Title: Associate Professor of English
University: Case Western Research University
Email: tkenny.fountain@case.edu
Twitter: TKennyFountain
Website: http://tkennyfountain.typepad.com/
Description of Work:
In 2014, I published Rhetoric in the Flesh, an ethnographic study of the gross anatomy lab, which examined how rhetorical discourses, multimodal displays, and embodied practices facilitate learning and technical expertise, while shaping participants’ perceptions of the human body.
Currently, I am working on two larger projects. The first is an analysis of the visual and verbal rhetoric of Andreas Vesalius’ De humani corporis fabric (1543, 1555) in light of the classical rhetorical tradition that informed early modern European education, with a specific focus on the ways Vesalius negotiates the tension between tradition and innovation through the incorporation of praeteritio or paralepsis as a kind of deep rhetorical impulse.

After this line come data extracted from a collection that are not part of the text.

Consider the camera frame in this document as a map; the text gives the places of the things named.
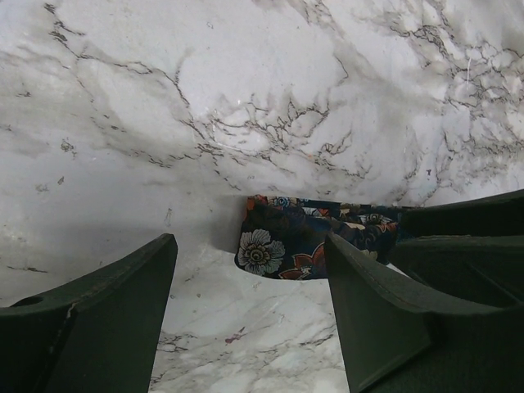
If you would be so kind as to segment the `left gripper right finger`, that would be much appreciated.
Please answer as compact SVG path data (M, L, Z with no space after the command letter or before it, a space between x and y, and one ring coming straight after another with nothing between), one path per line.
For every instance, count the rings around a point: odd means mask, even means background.
M522 391L523 303L437 291L337 235L325 254L351 391Z

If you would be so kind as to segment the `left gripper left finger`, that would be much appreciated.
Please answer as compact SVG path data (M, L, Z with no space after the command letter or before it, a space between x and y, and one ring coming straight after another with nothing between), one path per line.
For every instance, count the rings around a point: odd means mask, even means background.
M3 392L146 392L178 245L163 234L1 309Z

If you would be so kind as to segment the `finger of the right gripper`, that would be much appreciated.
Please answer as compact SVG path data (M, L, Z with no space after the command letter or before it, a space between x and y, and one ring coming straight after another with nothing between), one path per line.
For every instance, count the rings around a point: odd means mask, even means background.
M400 227L414 237L503 237L523 234L523 191L408 210Z
M419 237L396 245L389 261L412 279L494 307L523 303L523 237Z

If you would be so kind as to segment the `navy floral tie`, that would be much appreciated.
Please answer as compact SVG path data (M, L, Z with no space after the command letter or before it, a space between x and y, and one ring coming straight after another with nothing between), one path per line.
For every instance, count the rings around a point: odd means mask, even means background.
M329 233L381 264L409 235L400 218L409 209L316 201L286 196L250 196L235 255L236 266L257 276L315 280L328 276L324 242Z

My next book project – “To See What is Persuasive: Politics, Affect, and the Rhetorical Imagination“ – is only partially related to medical rhetoric. In it, I examine how political discourse moves us by shaping our emotional and imaginative responses to the world. I do this by reading contemporary political texts in light of the Roman rhetorical concept of enargeia, or the quality of vivid description that seeks to “bring before the eyes” some absent or non-existent object, person, or event. According to Cicero, Quintilian, and Longinus, words most powerfully shape belief and action not through reasoned arguments, but through a kind of verbal vivacity that brings to mind the memories, cultural knowledge, and even prejudices we use to make sense of the world. Each chapter combines explications of classical concepts with analysis of such texts as (1) Wendy Davis’s 11-hour filibuster (2013) of a Texas anti-abortion bill, Ta-Nehisi Coates’ Between the World and Me (2015), the Human Rights Campaign’s “Stop the Hate” video honoring the victims of the Orlando nightclub shooting (2016), and a constellation of texts involved in PizzaGate, a fraudulent online conspiracy suggesting that a D.C.-area pizza shop with ties to Hilary Clinton was a front for a pedophilia ring. In this project, I hope to demonstrate how compelling and sometimes troubling forms of political persuasion are enacted when rhetors invite us to see and feel through processes of imaginative and affective engagement.